**Task item:**
The complete listing should be copied out exactly.

**Recorded information:**
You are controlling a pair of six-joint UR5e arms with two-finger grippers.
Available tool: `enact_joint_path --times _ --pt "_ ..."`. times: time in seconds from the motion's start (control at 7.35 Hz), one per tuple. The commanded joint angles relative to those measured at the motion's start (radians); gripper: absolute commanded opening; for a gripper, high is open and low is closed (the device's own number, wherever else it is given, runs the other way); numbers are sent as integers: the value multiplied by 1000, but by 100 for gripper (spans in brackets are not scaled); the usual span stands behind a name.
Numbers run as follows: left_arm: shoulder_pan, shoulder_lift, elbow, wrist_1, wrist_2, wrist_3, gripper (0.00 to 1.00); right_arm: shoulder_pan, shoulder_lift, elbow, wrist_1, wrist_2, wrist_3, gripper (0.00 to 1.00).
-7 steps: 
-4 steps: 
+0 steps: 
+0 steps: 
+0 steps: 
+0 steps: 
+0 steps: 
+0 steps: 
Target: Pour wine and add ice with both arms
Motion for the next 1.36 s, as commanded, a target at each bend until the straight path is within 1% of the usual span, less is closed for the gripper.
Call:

**Expected answer:**
You are controlling a pair of six-joint UR5e arms with two-finger grippers.
Available tool: `enact_joint_path --times _ --pt "_ ..."`. times: time in seconds from the motion's start (control at 7.35 Hz), one per tuple. The commanded joint angles relative to those measured at the motion's start (radians); gripper: absolute commanded opening; for a gripper, high is open and low is closed (the device's own number, wherever else it is given, runs the other way); numbers are sent as integers: the value multiplied by 1000, but by 100 for gripper (spans in brackets are not scaled); the usual span stands behind a name.
Numbers run as follows: left_arm: shoulder_pan, shoulder_lift, elbow, wrist_1, wrist_2, wrist_3, gripper (0.00 to 1.00); right_arm: shoulder_pan, shoulder_lift, elbow, wrist_1, wrist_2, wrist_3, gripper (0.00 to 1.00).
-7 steps: 
-4 steps: 
+0 steps: 
+0 steps: 
+0 steps: 
+0 steps: 
+0 steps: 
+0 steps: 
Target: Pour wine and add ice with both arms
Motion for the next 1.36 s, as commanded, a target at each bend until the straight path is within 1% of the usual span, less is closed for the gripper.
Call:

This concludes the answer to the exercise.